日常のなかで感じたことや思ったことを書いています。現在はnoteにお引越ししています。

好きな言葉か言い訳か?

「どこに行くかじゃなくて、誰と行くかなんだよ」

これは「燃え殻」さんの小説「ボクたちはみんな大人になれなかった」に出てくるセリフですが、私はこの言葉が大好きなんです。自分の価値観を簡潔に表現してくれているように感じるからです。

例えば食事をするにしても、夜景の見える高級レストランで、高価なお酒を飲みながら食事をするのも悪くないと思います。しかし、お金持ちでもない庶民派の私には正直合わなくて、チェーンの居酒屋さんとかファミレスのほうが気楽に食事が出来るから好きなんですよね。

それは普段の食事でも同じです。夕食も比較的安価なものを楽しんでいます。例えば毎週火曜日は「カレーライスの日」と決まっていて、1つ90円前後のレトルトカレーに3個で110円のコロッケを1つトッピングします。そんなカレーライスとサラダ(自宅で作ったもの)を食べながら、焼酎(いいちこ)の炭酸割りを飲んで、食後は近所のスーパーで1つ90円くらいで安売りしているチップスターを食べながら、更にお酒を楽しむような感じです。決して贅沢とは言えませんが、こんな食事でも、好きなテレビやyoutubeを見ながら、母と一緒に楽しんでいます。

以前にNHKの「ドキュメント72時間」という番組で、各地の「レトロなうどん自販機」を利用する人達にインタビューするっていう企画がありました。かなり古いドライブインにある、こちらも負けず劣らずの古い自販機で買うのは、一杯300円くらいのうどんやそば、ラーメンなど・・・。それを楽しみに来るのは、仕事の途中で食事をする人、遠くから来るマニアさん、地元の友達や恋人たち、あるいは家族そろって夜食のために来る人がいたり・・・。みんなが自販機で買ったものを笑顔で食べる姿を見て、私は胸がキュンキュンしたり、目頭が熱くなったりしていました。「身近にある素朴で小さな幸せ」みたいなものが、とても素敵に感じます。

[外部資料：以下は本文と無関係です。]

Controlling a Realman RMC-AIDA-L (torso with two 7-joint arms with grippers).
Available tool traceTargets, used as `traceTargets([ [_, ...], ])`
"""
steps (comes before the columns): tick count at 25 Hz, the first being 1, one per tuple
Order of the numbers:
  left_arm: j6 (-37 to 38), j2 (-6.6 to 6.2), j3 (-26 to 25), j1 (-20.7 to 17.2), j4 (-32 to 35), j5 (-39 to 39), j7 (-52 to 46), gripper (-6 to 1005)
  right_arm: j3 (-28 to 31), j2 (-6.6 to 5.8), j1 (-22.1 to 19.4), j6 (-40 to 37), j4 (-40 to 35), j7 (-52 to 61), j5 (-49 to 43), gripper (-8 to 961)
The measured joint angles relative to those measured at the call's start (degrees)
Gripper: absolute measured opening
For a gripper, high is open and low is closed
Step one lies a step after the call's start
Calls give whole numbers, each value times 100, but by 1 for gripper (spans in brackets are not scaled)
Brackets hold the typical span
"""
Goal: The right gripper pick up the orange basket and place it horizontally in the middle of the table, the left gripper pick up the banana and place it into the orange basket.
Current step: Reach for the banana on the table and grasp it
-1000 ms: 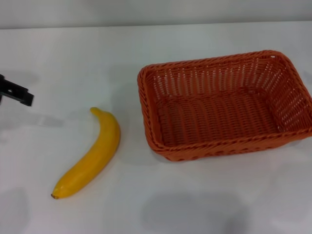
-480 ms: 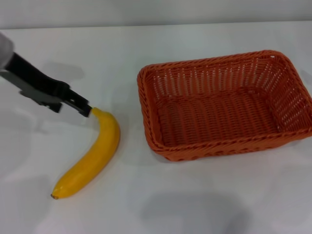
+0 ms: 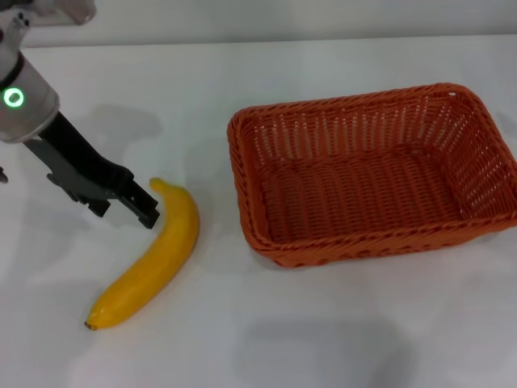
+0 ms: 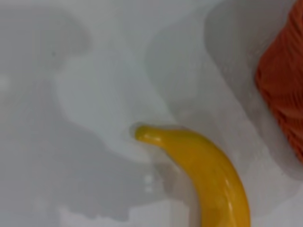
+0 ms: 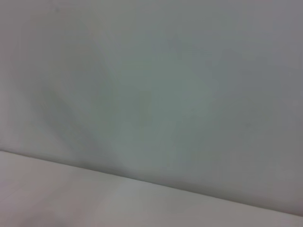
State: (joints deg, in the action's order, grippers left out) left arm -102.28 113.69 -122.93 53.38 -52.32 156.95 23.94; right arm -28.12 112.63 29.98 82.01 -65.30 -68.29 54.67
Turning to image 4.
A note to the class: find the yellow plastic banana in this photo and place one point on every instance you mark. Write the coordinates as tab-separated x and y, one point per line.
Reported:
208	170

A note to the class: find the orange woven plastic basket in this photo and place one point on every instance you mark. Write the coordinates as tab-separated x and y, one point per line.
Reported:
284	82

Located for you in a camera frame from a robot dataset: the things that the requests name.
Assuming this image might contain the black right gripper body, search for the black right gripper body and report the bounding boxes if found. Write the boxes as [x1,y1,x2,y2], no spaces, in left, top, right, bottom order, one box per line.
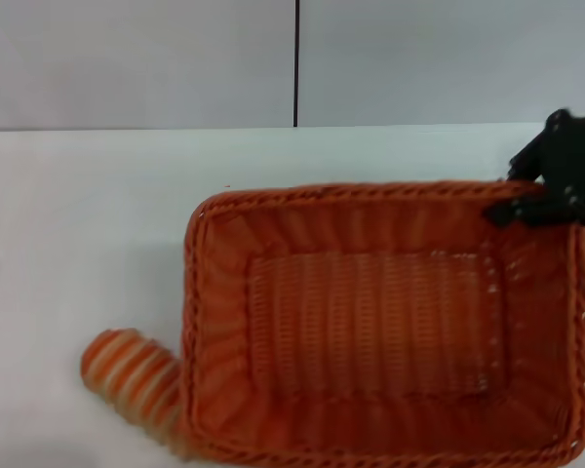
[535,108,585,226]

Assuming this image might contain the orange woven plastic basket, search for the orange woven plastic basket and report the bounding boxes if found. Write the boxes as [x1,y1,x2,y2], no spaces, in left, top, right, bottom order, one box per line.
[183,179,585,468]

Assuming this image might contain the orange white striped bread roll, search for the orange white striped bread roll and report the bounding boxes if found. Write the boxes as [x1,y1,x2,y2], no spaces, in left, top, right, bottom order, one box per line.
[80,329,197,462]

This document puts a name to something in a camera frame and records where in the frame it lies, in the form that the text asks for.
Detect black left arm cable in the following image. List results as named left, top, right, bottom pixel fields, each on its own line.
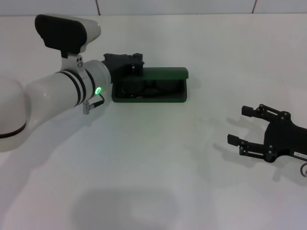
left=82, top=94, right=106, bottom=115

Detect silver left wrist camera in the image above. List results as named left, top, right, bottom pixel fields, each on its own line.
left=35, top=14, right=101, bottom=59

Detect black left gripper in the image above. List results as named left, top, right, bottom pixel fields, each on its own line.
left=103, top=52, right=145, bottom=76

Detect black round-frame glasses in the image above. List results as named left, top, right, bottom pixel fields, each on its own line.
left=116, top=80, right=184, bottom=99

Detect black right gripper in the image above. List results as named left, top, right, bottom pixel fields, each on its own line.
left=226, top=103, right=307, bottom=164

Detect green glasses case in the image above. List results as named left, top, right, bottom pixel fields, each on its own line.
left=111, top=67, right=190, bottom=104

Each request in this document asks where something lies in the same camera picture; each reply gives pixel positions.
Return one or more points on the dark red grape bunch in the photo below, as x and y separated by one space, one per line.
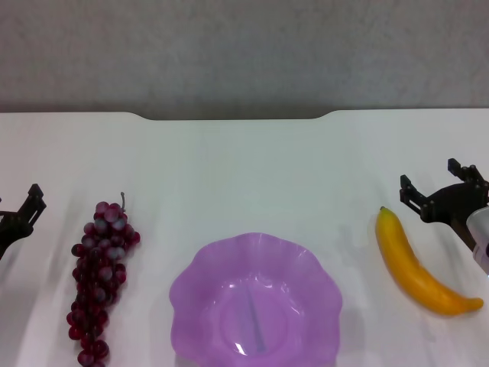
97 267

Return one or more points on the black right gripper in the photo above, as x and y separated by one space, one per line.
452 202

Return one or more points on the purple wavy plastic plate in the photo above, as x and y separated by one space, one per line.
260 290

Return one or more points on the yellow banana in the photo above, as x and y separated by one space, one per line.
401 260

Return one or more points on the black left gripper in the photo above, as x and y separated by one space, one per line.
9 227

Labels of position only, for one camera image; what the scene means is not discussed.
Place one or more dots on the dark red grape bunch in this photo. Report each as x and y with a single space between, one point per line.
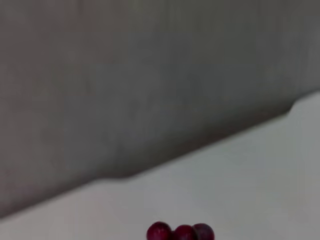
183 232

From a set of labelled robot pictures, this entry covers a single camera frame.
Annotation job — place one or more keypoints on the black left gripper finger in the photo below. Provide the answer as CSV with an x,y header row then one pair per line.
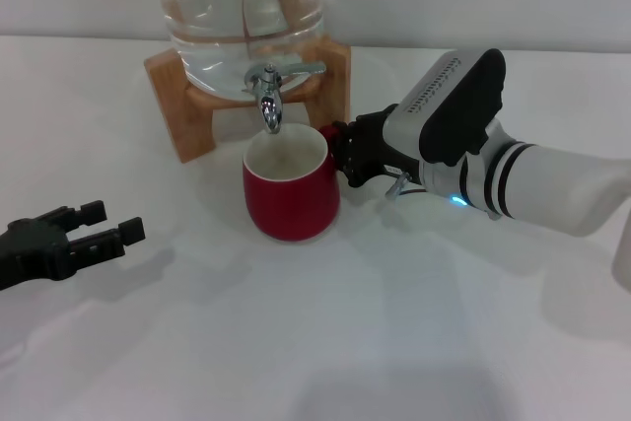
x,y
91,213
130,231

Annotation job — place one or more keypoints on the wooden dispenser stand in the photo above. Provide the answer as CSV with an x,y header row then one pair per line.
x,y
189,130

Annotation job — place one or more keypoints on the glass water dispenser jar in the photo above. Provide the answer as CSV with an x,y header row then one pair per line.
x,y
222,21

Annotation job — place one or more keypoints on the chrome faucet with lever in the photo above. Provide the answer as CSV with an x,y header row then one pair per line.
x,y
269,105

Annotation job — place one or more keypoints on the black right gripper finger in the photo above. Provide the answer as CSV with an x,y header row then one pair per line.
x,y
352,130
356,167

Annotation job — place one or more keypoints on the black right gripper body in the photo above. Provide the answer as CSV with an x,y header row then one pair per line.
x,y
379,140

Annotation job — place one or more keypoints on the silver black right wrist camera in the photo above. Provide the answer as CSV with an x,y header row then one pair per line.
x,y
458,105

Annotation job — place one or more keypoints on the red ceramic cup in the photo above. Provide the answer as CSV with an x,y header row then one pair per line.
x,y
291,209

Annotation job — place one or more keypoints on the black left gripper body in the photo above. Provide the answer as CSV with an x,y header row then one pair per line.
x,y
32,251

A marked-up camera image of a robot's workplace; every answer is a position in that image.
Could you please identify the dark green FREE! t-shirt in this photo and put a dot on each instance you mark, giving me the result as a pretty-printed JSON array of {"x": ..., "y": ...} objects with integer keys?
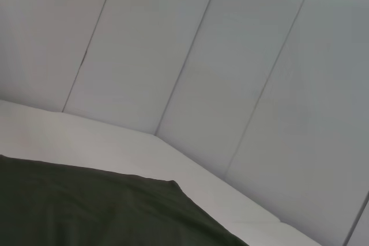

その反面、テレビやSNSで高級食材を使った料理を見れば「美味しそう」「いいなぁ」と思ったりする自分がいることも事実ですし、料理はするけど決して得意ではありません。また、若いころの話しですが、当時勤務していた会社の上司と食事に行った際に「お前は馬鹿舌だから、何でも『美味い』って言うよなぁ」と揶揄されたこともありました。そんなことを思うと、最初に紹介した小説のセリフは「好きな言葉」というより「自分にないものや出来ないことに対する言い訳」なのかも知れません。

しかし、母の介護で外食が出来なくなった私が行きたくなるのはチェーン店の「ガスト」や「日高屋」だったりするし、最近では「馬鹿舌で何でも美味しく感じられるから、食事にお金を掛からなくてコスパが良い」って思うようになっているので「『自分の価値観に合う好きな言葉』というのは間違っていないよね」って思うようにしています。